Publications by authors named "Klanarong Sriroth"

14 Publications

  • Page 1 of 1

Acrylamide in non-centrifugal sugars and syrups.

J Sci Food Agric 2021 Jan 18. Epub 2021 Jan 18.

Department of Biotechnology, Faculty of Agro-Industry, Kasetsart University, Bangkok, Thailand.

Background: Acrylamide in foods has been widely studied because of its possible carcinogenicity. Most of the foods investigated were prepared using low moisture and high temperature conditions. Non-centrifugal sugars (NCSs), which have been promoted as 'non-chemical' natural sweeteners, contain precursors of acrylamide and their production processes involved prolonged heating. The acrylamide content in 32 commercial NCSs from coconut, cane and palmyra palm purchased in Asian countries was investigated. Additionally, syrups (80 Brix) produced from coconut and palmyra raw saps and cane juice were prepared by evaporation with prolonged heating (2.5 h to reach 100 °C, 1 h to increase to 110 °C, held at 110 °C for 30 min). The compositions and contents of sugars, amino acids and minerals, as well as the physical characteristics of the raw saps, juice and syrups, were determined.

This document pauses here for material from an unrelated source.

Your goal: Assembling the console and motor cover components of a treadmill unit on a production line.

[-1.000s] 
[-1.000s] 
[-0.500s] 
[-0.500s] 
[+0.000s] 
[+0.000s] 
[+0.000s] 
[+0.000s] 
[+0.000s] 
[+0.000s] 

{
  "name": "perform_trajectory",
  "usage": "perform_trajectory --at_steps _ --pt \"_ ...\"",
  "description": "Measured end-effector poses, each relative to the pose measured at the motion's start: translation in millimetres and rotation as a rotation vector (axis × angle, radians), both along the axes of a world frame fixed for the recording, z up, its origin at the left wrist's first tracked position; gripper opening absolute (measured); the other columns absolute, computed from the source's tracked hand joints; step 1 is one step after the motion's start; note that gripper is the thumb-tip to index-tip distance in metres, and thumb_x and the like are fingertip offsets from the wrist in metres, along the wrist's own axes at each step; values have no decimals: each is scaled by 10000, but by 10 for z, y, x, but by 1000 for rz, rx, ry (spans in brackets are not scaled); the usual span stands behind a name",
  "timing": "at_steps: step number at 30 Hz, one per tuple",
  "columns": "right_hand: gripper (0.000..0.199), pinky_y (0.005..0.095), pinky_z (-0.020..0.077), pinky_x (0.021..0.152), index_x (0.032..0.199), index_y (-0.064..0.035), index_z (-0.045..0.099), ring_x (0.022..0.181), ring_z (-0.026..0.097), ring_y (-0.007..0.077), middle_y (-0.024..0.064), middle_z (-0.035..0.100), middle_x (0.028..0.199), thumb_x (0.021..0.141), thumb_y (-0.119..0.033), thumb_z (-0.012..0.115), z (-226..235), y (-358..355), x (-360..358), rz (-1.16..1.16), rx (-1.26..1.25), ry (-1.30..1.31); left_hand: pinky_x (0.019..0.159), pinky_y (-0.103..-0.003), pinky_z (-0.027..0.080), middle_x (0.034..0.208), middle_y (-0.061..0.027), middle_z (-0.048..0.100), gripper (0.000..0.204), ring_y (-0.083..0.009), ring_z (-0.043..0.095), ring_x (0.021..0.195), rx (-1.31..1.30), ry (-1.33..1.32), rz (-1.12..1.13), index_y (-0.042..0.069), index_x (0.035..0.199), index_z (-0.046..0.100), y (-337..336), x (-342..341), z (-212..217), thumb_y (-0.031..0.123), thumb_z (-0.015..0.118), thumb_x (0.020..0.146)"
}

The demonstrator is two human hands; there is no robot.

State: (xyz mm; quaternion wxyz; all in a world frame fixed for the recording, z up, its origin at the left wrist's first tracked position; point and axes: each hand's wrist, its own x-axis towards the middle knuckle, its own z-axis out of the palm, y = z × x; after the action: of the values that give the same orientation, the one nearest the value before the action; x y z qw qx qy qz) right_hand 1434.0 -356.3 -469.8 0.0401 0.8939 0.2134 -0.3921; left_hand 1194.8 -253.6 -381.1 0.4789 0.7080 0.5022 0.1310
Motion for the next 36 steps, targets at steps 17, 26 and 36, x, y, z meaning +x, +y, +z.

Results: The acrylamide content of these 32 products ranged from < 15 to 4011 μg kg . The raw saps and juice were mildly acidic (pH 5.14-5.66) and similar values were observed for their syrups (4.73-5.73). The contents of sucrose, fructose and glucose in the saps and juice from these plants were similar, whereas their compositions varied with respect to amino acids. The variation of the ornithine content was significant, demonstrating a striking influence on the extent of acrylamide formation (867-1564 μg kg ) in the syrups prepared from these materials.

Conclusion: The present study emphasizes the importance of a careful monitoring and control of the critical steps invloved in the manufacturing process of NCSs (particularly the evaporation phase), aiming to protect the health and safety of consumers. © 2021 Society of Chemical Industry.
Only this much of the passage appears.